ACTIVITY: I would like the lines below, from the one with "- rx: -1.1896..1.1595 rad" through the one with "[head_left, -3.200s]", copied exactly and without any pictures.

RECORDED DATA:

>>>>

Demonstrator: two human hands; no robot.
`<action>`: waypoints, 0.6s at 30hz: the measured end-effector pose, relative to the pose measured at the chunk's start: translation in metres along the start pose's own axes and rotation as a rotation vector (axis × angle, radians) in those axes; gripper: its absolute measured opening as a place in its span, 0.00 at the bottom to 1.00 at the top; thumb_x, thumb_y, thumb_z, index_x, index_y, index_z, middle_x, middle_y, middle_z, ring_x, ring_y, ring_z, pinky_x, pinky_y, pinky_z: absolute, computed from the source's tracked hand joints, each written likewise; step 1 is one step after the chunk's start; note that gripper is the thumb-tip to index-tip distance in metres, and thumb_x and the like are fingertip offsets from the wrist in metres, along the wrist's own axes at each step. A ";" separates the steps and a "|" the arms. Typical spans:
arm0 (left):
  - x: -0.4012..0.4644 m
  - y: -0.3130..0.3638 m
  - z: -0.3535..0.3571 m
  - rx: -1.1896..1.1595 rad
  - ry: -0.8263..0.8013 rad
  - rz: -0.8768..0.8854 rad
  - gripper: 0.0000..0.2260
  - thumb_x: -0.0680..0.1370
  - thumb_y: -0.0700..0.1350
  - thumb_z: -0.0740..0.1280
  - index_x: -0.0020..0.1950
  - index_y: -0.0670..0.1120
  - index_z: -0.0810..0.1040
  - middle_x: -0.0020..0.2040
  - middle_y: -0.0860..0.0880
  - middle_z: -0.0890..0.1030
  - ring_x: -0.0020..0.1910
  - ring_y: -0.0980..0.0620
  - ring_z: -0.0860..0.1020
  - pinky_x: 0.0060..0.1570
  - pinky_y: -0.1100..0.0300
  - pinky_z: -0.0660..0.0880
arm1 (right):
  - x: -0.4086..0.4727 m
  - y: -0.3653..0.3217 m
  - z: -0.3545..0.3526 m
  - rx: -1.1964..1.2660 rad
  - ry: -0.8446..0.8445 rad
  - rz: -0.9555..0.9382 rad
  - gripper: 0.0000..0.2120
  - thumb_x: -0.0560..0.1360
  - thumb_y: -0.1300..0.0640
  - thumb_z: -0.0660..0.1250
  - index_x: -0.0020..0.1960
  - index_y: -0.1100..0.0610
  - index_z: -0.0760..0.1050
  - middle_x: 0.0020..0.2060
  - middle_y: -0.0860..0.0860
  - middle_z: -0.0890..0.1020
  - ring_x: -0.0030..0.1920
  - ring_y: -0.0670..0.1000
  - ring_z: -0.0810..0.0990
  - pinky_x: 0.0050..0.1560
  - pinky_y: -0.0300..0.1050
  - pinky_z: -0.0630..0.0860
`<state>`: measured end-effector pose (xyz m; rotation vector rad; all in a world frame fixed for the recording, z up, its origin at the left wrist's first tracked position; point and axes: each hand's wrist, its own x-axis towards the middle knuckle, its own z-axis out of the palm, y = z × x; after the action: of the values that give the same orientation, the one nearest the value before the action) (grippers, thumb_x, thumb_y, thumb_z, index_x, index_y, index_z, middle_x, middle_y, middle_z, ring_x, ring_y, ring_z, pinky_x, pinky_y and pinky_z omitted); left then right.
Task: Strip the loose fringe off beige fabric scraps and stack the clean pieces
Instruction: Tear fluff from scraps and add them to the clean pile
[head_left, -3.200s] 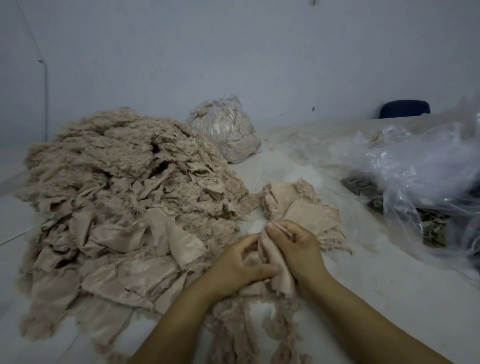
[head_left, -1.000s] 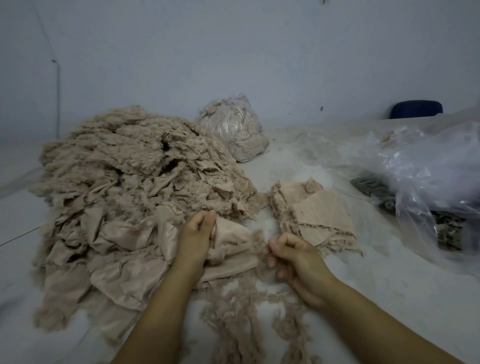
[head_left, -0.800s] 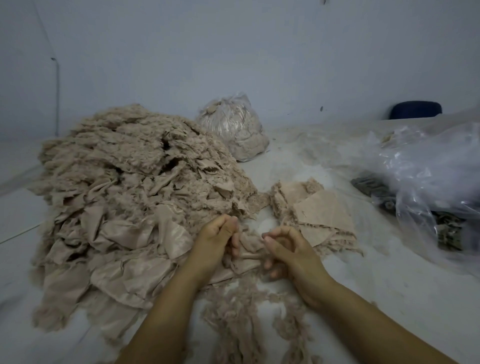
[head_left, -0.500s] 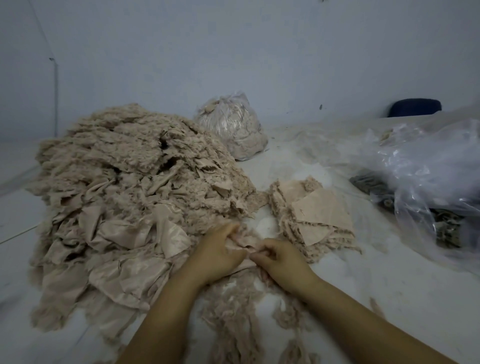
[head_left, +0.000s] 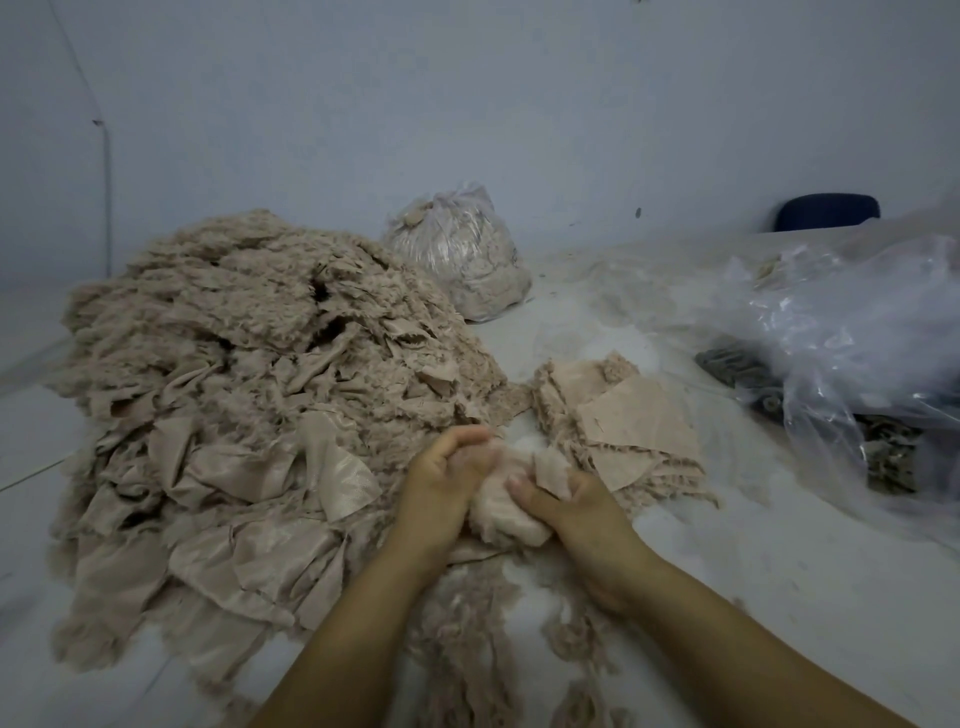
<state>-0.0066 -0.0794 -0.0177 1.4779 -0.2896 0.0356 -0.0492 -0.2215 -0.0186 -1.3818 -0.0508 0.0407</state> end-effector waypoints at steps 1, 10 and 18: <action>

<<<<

WRITTEN ANSWER:
  - rx: -1.1896..1.1595 rad
  - ry: -0.8263..0.8013 rad
  - rz: -0.8768..0.8854 rad
  - gripper: 0.0000..0.2260
  - thumb_x: -0.0680..0.1370
  - thumb_y: -0.0700..0.1350
  - thumb_z: -0.0740..0.1280
  - index_x: -0.0020..0.1950
  - index_y: -0.0670..0.1120
  - index_z: -0.0810..0.1040
  - middle_x: -0.0020..0.2040
  - middle_y: -0.0860..0.0880
  - middle_z: -0.0890..0.1030
  - ring_x: -0.0020..0.1910
  - ring_y: -0.0980..0.0620
  - ring_z: -0.0860..0.1020
  - pinky_x: 0.0060..0.1570
  - pinky_y: -0.1100..0.0300
  - pinky_z: -0.0660..0.0880
arm1 (right):
  - x: -0.4086..0.4727 m
  - y: -0.3653..0.3217 m
  - z: -0.3545..0.3526 m
  - rx: -1.1964..1.2660 rad
  - ry: -0.8446..0.8445 rad
  - rz: -0.9555..0.9382 rad
  - gripper: 0.0000..0.2120
  - thumb_x: -0.0560..0.1360
  - thumb_y: -0.1300..0.0640
  - thumb_z: -0.0660..0.1250
  - index_x: -0.0020..0.1960
  - index_y: -0.1100..0.0610
  - index_z: -0.0760..0.1050
  - middle_x: 0.0020..0.2060
  - middle_y: -0.0860..0.0860
  - middle_z: -0.0890..0.1020
  - ring_x: -0.0030..0.1920
  - ring_y: -0.0670..0.1000
  - ring_z: -0.0810..0.0990
  - pinky_x: 0.0050..0.1560
  - pinky_y: -0.0300..0.1050
  - pinky_z: -0.0630..0.0860
`<state>`: measured end-effector pose (xyz m; rotation vector rad; all in a world frame fixed for the recording, z up, its origin at the left wrist's first tracked position; point and axes: each hand's wrist, its own x-axis towards the middle knuckle, its own z-axis out of the palm, y = z × x; after the action: of the values that give the same orientation, the one nearest the value before the action) (grippers, thumb_x, thumb_y, thumb_z, index_x, index_y, index_z, middle_x, middle_y, middle_z, ring_x, ring_y, ring_z, pinky_x, pinky_y and pinky_z omitted); left then right.
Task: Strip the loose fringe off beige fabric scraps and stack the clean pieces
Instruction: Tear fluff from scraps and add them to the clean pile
[head_left, -3.200s] 

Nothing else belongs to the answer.